Helene Polin, Red Cross Transfusion Service of Upper Austria, Krankenhausstrasse 7, A-4017 Linz, Austria; e-mail:


BACKGROUND: Aberrant RHD alleles leading to a reduced expression of D antigen on the red blood cell (RBC) surface may be mistyped as D− by serology. To quantify the occurrence of weak D, DEL, and D+/− chimera among apparent D− first-time blood donors, polymerase chain reaction (PCR) screening was implemented as a routine service.

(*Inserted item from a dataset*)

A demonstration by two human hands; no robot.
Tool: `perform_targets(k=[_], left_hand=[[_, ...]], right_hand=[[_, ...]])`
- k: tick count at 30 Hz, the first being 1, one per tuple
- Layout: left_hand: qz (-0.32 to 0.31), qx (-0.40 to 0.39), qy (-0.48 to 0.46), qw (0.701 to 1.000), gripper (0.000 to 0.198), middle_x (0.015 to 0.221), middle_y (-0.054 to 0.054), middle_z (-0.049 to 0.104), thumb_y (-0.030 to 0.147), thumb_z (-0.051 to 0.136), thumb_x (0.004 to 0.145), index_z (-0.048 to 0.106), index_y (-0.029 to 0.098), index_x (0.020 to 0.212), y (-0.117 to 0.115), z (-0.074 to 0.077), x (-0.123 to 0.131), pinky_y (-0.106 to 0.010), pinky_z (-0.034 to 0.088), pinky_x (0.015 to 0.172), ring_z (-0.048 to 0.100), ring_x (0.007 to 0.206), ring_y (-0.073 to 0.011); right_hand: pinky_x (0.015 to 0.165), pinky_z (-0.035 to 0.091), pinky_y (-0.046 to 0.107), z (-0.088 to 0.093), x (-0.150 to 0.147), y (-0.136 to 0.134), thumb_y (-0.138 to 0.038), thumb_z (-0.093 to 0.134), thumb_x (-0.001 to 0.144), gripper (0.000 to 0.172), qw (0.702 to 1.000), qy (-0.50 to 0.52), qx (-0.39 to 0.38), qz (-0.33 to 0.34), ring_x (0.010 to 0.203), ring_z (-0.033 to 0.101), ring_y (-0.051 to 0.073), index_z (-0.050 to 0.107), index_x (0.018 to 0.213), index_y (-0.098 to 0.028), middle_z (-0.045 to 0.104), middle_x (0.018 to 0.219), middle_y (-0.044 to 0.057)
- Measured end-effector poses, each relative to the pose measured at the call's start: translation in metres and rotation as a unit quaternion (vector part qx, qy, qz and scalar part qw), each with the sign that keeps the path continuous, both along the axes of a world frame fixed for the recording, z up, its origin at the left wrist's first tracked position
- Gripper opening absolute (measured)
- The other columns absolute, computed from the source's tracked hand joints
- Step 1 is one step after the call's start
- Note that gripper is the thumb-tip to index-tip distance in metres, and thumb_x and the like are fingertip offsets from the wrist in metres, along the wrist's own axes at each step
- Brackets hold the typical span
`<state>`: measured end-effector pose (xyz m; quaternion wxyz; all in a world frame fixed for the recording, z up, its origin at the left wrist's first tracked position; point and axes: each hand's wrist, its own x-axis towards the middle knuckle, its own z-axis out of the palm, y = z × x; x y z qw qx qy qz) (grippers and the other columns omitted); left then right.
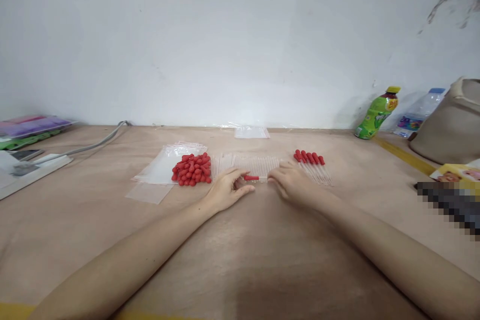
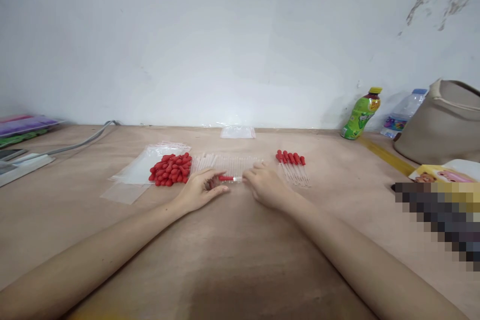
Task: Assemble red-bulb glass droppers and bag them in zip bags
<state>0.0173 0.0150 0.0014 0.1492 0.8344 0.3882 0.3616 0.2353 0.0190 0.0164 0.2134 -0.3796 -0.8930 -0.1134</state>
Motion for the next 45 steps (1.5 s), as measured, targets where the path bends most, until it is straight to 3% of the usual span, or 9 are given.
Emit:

STUDY DESIGN AND METHODS: A total of 23,330 pretyped D− samples were tested for RHD markers in Exons 4, 7, and 10 in pools of 20 by PCR. Samples with positive results in PCR were reevaluated by exon-specific PCRs, DNA sequencing, and serologic methods.

RESULTS: Among 94 PCR-positive samples, 74 exhibited a weak D or DEL phenotype, dubbed weak D type 1, weak D type 2, weak D type 5, weak D type 32, weak D type 4.3, RHD(M295I), RHD(del147), and RHD(1227G>A). The most prevalent alleles were weak D type 4.3 (n = 31) and RHD(IVS3+1G>A) (n = 24).

CONCLUSIONS: As a clinical consequence, 74 blood donor samples carrying weak D and DEL phenotypes with the potential of causing secondary immunizations in recipients were reclassified as D+. Those samples were reliably amplified by RHD Exon 7 PCR; therefore, its usage in the Upper Austrian population is recommended. The association of the weak D type 4.3 samples with a ce leads to the policy that all apparently D− donors should be tested with genotyping methods; otherwise, potentially immunogenic RHD alleles may be overseen.